Anti-angiogenic activity

Fenofibrates inhibit angiogenesis in vitro and in vivo as well as basic fibroblast growth factor induced angiogenesis in vivo.[53] However, there are no convincing data on the anti-angiogenic action of FA in retinal endothelial cells or in any experimental model of DR.

   Conclusions and Future Research Top

There remains a need for strategies that are effective in preventing DR or slowing down its progression, which are safe, well-tolerated and more effective, have a lower risk profile, easy to perform, have more predictable results with less morbidity than the current regimens.
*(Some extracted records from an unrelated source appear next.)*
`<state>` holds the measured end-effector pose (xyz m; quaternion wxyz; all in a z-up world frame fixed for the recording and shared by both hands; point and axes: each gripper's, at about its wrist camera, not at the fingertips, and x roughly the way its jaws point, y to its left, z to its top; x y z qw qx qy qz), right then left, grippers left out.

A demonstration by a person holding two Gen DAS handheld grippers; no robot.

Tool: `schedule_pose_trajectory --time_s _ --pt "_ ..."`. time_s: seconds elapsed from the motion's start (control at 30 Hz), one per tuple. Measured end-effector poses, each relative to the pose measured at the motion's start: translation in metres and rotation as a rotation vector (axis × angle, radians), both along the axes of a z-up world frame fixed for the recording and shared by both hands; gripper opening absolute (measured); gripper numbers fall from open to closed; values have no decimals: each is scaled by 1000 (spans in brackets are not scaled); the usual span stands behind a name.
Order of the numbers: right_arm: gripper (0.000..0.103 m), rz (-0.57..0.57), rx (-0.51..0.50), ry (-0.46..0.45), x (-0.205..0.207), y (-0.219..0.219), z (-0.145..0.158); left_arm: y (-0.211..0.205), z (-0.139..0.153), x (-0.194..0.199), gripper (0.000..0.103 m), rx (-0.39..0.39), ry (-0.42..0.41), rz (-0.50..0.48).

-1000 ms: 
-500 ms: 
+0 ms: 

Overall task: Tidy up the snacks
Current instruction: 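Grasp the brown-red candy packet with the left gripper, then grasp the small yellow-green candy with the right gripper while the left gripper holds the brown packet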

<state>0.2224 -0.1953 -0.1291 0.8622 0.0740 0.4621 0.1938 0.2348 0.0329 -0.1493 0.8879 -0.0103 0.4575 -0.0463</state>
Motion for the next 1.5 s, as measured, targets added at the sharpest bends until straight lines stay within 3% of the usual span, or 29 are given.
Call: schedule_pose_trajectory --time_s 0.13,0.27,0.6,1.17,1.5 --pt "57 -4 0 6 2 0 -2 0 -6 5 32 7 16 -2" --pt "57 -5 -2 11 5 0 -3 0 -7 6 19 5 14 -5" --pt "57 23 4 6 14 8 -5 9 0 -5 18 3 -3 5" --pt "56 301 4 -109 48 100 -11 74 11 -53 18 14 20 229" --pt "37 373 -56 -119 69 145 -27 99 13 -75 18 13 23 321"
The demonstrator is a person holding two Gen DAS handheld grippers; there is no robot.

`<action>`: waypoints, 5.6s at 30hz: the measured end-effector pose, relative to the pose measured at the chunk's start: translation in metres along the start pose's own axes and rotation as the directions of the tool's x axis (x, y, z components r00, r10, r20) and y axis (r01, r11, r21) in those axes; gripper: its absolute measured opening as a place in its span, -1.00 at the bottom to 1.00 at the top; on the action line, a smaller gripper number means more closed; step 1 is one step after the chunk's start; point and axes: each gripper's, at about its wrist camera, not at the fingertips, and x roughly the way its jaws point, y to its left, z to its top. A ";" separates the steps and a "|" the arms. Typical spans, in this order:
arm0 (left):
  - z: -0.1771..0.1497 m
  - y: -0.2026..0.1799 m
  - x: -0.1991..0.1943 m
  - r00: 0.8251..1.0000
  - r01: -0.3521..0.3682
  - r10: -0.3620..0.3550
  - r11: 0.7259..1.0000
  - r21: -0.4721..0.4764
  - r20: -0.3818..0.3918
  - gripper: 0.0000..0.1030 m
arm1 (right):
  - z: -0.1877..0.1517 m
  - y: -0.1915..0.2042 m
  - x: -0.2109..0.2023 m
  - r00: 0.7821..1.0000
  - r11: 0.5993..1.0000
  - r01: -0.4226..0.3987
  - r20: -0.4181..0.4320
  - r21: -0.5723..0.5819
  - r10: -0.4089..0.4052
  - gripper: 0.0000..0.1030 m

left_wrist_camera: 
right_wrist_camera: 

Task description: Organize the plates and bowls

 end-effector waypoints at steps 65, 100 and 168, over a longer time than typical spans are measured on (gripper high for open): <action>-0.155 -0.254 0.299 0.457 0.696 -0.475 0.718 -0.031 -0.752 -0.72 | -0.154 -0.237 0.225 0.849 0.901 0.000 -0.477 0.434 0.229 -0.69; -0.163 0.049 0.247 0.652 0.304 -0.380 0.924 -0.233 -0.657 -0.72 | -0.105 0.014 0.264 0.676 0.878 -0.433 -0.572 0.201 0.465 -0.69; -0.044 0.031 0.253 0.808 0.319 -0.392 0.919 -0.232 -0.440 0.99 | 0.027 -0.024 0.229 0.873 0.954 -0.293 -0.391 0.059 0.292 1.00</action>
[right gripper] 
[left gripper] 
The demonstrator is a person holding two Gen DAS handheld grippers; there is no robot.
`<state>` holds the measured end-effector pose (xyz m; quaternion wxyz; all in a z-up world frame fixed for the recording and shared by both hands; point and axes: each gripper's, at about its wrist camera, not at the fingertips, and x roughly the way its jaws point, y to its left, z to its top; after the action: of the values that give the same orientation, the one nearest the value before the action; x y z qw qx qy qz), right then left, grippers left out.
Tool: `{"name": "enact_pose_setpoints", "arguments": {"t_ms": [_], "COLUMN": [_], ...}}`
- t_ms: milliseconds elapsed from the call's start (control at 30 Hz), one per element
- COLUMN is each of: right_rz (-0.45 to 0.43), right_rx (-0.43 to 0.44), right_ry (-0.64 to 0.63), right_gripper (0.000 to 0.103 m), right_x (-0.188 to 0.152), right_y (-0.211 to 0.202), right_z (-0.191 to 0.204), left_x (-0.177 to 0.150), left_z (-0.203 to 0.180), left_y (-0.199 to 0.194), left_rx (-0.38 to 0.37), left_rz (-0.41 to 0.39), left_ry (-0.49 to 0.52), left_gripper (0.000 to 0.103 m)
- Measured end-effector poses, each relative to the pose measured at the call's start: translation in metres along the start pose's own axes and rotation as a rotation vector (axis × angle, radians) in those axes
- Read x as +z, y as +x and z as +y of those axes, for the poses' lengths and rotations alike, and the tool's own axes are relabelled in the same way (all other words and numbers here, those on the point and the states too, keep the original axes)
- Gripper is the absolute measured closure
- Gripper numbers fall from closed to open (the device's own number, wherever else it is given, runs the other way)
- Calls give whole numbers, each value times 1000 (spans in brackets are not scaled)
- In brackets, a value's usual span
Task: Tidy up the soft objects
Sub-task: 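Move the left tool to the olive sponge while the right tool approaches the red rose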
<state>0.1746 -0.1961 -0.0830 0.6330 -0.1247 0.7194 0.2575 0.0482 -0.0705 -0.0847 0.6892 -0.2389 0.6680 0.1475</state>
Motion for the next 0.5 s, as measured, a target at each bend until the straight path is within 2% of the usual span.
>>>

Physicians caring for diabetic patients not only need to maximize glycemic control, but also closely monitor and treat other systemic conditions. The consistency of clinical data from the FIELD and ACCORD-Eye studies is probably adequate to recommend the use of fenofibrate in early stages of DR.

Can we combine the effectiveness of the current standard procedures with the prevention and slowing down of progression of DR that fenofibrates can offer? Fenofibrates are probably a starting point, a new platform, an advance in the management of DR and probably a step forward. We need many more advances such as these.

Cost to the hospital and the patient is also a key consideration when considering the adoption of any new treatment. It could be postulated that the cost of fenofibrate is relatively low considering the NNT for preventing first laser treatment for DR progression. However, a specific pharmacoeconomic study on this issue is needed. Clear practice guidelines are required that promote evidence based management and also patient education.

Intravitreal anti-vascular endothelial growth factor (VEGF) drugs are being used in the eye for many years now, but not much attention is being paid toward the safety of these drugs. This is of clinical relevance given that patients may require serial treatment over many years. Emerging data emphasize the need for heightened surveillance for systemic adverse events with intraocular anti-VEGF injections especially in the elderly primarily because they are already at increased risk of cardiovascular and cerebrovascular diseases. A standardized work-up protocol for all patients to receive these medications should be devised to monitor these adverse events. [54]

There remain several issues that are not addressed and are important areas for future research. Whom should fenofibrate be given to and for how long? The strongest evidence is for T2DM patients with early stages of DR, [39] but how about other diabetics? Questions remain regarding the specific mechanisms of this effect of fenofibrate. Knowledge of the primary mode of action of fenofibrate will be useful for both physicians and patients in determining how best to use this drug as an adjunct in the management of DR and ultimately facilitating the translation of clinical trial data to clinical practice.